[Source records]
*** Block opens ***

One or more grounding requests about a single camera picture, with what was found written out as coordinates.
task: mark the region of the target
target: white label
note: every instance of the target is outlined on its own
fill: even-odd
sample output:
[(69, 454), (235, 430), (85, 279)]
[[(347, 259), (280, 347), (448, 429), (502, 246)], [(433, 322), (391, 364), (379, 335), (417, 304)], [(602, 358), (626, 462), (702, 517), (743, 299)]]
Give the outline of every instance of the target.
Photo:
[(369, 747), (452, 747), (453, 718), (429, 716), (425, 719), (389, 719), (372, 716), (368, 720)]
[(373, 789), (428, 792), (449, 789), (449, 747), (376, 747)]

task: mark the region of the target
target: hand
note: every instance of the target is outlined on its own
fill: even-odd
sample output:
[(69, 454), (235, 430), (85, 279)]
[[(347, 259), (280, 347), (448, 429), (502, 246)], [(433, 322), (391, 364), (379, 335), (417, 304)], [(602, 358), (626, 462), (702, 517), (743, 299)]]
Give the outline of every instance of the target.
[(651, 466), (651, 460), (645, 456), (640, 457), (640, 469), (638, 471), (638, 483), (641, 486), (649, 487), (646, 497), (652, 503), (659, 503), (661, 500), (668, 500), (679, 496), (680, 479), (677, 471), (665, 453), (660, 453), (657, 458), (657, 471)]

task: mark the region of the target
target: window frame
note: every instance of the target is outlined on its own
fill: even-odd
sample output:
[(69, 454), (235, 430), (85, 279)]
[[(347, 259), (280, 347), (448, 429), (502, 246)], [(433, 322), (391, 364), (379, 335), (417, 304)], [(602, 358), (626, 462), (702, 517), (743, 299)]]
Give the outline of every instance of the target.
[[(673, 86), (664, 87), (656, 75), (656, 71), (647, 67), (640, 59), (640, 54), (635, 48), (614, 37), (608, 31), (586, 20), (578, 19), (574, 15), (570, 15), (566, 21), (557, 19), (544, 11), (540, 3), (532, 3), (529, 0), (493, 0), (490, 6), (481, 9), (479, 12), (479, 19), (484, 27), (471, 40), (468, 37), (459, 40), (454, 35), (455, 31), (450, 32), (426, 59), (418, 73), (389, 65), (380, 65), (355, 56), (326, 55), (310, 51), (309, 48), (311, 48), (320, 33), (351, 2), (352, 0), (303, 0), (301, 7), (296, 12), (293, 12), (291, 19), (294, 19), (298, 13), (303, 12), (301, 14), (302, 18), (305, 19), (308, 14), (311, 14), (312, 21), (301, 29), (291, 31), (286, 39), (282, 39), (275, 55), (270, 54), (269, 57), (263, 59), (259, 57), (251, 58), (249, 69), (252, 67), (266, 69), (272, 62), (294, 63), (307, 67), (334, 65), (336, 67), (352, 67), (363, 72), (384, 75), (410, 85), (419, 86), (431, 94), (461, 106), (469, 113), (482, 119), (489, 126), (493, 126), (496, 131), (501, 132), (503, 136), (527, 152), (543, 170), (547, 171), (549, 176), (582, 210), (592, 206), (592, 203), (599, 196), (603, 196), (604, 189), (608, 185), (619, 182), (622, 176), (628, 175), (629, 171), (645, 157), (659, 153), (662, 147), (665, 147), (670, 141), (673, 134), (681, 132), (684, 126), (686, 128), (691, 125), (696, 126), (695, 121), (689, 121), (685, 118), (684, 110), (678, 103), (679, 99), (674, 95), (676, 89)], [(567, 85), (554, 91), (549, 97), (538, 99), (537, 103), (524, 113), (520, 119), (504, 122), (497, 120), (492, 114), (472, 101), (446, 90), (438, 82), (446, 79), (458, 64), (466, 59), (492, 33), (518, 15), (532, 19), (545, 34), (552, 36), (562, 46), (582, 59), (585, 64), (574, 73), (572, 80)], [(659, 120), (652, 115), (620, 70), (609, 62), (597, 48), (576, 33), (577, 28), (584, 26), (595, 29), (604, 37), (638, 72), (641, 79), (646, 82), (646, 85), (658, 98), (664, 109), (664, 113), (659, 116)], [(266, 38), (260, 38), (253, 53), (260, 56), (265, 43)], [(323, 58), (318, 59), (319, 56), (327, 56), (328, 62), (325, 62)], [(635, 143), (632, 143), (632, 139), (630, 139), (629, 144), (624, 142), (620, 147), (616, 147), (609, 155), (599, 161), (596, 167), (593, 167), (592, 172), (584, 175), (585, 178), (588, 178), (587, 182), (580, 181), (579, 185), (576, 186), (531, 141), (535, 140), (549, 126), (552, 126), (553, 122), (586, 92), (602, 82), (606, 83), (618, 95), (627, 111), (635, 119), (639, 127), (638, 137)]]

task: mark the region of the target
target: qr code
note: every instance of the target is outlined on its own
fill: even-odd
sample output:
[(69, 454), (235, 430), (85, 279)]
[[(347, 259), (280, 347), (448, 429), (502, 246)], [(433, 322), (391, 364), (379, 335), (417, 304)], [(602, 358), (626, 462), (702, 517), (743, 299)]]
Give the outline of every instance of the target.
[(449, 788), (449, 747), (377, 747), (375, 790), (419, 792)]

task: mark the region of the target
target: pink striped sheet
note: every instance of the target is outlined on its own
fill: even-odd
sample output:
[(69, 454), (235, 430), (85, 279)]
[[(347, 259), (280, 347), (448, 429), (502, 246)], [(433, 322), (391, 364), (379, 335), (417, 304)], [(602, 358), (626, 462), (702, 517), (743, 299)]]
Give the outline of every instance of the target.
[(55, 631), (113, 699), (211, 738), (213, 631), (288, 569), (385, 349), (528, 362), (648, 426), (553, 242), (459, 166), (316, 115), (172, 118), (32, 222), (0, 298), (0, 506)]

*** Block closes ***

WORK INSTRUCTIONS » Set down each record verbatim.

SOLUTION BELOW »
One or more grounding requests about a single camera picture, with what was found written out as coordinates.
task: mark the region of the target
target: white label
note: every instance of the target is outlined on its own
fill: even-odd
sample output:
[(69, 454), (235, 430), (85, 279)]
[[(347, 259), (280, 347), (448, 429), (502, 246)], [(433, 322), (391, 364), (379, 335), (417, 304)], [(602, 358), (626, 462), (702, 517), (743, 299)]]
Give the outline of every instance of the target.
Photo:
[(369, 747), (452, 747), (453, 718), (429, 716), (425, 719), (389, 719), (372, 716), (368, 720)]
[(373, 789), (428, 792), (449, 789), (449, 747), (376, 747)]

task: mark the region of the target
target: hand
note: every instance of the target is outlined on its own
fill: even-odd
sample output:
[(69, 454), (235, 430), (85, 279)]
[[(347, 259), (280, 347), (448, 429), (502, 246)], [(433, 322), (391, 364), (379, 335), (417, 304)], [(602, 358), (626, 462), (702, 517), (743, 299)]]
Give the outline of every instance of the target.
[(651, 466), (651, 460), (645, 456), (640, 457), (640, 469), (638, 471), (638, 483), (641, 486), (649, 487), (646, 497), (652, 503), (659, 503), (661, 500), (668, 500), (679, 496), (680, 479), (677, 471), (665, 453), (660, 453), (657, 458), (657, 471)]

task: mark the region of the target
target: window frame
note: every instance of the target is outlined on its own
fill: even-odd
sample output:
[(69, 454), (235, 430), (85, 279)]
[[(347, 259), (280, 347), (448, 429), (502, 246)], [(433, 322), (391, 364), (379, 335), (417, 304)], [(602, 358), (626, 462), (702, 517), (743, 299)]]
Give the outline of every instance of the target.
[[(673, 86), (664, 87), (656, 75), (656, 71), (647, 67), (640, 59), (640, 54), (635, 48), (614, 37), (608, 31), (586, 20), (578, 19), (574, 15), (570, 15), (566, 21), (557, 19), (544, 11), (540, 3), (532, 3), (529, 0), (493, 0), (490, 6), (481, 9), (479, 12), (479, 19), (484, 27), (471, 40), (468, 37), (459, 40), (454, 35), (455, 31), (450, 32), (426, 59), (418, 73), (389, 65), (380, 65), (355, 56), (326, 55), (310, 51), (309, 48), (311, 48), (320, 33), (351, 2), (352, 0), (303, 0), (301, 7), (296, 12), (293, 12), (291, 19), (294, 19), (298, 13), (303, 12), (301, 14), (302, 18), (305, 19), (308, 14), (311, 14), (312, 21), (301, 29), (291, 31), (286, 39), (282, 39), (275, 55), (270, 54), (269, 57), (263, 59), (259, 57), (251, 58), (249, 69), (252, 67), (266, 69), (272, 62), (294, 63), (307, 67), (334, 65), (336, 67), (352, 67), (363, 72), (384, 75), (410, 85), (419, 86), (431, 94), (461, 106), (469, 113), (482, 119), (489, 126), (493, 126), (496, 131), (501, 132), (503, 136), (527, 152), (543, 170), (547, 171), (549, 176), (582, 210), (592, 206), (592, 203), (599, 196), (603, 196), (604, 189), (608, 185), (619, 182), (622, 176), (628, 175), (629, 171), (645, 157), (659, 153), (662, 147), (665, 147), (670, 141), (673, 134), (681, 132), (684, 126), (686, 128), (691, 125), (696, 126), (695, 121), (689, 121), (685, 118), (684, 110), (678, 103), (679, 99), (674, 95), (676, 89)], [(567, 85), (554, 91), (549, 97), (538, 99), (537, 103), (524, 113), (520, 119), (504, 122), (497, 120), (492, 114), (472, 101), (446, 90), (438, 82), (446, 79), (458, 64), (466, 59), (492, 33), (518, 15), (532, 19), (545, 34), (552, 36), (562, 46), (582, 59), (585, 64), (574, 73), (572, 80)], [(659, 120), (652, 115), (620, 70), (609, 62), (597, 48), (576, 33), (577, 28), (584, 26), (595, 29), (604, 37), (638, 72), (641, 79), (646, 82), (646, 85), (658, 98), (664, 109), (664, 113), (659, 116)], [(266, 38), (260, 38), (253, 53), (260, 56), (265, 43)], [(323, 58), (318, 59), (319, 56), (327, 56), (328, 62), (325, 62)], [(635, 143), (632, 143), (632, 139), (630, 139), (629, 144), (624, 142), (620, 147), (616, 147), (609, 155), (599, 161), (596, 167), (593, 167), (592, 172), (584, 175), (585, 178), (588, 178), (587, 182), (580, 181), (579, 185), (576, 186), (531, 141), (535, 140), (549, 126), (552, 126), (553, 122), (586, 92), (602, 82), (606, 83), (618, 95), (627, 111), (635, 119), (639, 127), (638, 137)]]

task: mark the region of the target
target: qr code
note: every instance of the target is outlined on its own
fill: even-odd
sample output:
[(69, 454), (235, 430), (85, 279)]
[[(347, 259), (280, 347), (448, 429), (502, 246)], [(433, 322), (391, 364), (379, 335), (417, 304)], [(602, 358), (626, 462), (702, 517), (743, 299)]]
Give the outline of every instance of the target.
[(449, 788), (449, 747), (377, 747), (375, 790), (419, 792)]

task: mark the region of the target
target: pink striped sheet
note: every instance of the target is outlined on its own
fill: even-odd
sample output:
[(69, 454), (235, 430), (85, 279)]
[[(347, 259), (280, 347), (448, 429), (502, 246)], [(433, 322), (391, 364), (379, 335), (417, 304)], [(602, 358), (626, 462), (702, 517), (743, 299)]]
Give the outline of every instance of the target.
[(55, 631), (113, 699), (211, 738), (213, 631), (288, 569), (385, 349), (528, 362), (648, 426), (553, 242), (459, 166), (316, 115), (172, 118), (32, 222), (0, 298), (0, 506)]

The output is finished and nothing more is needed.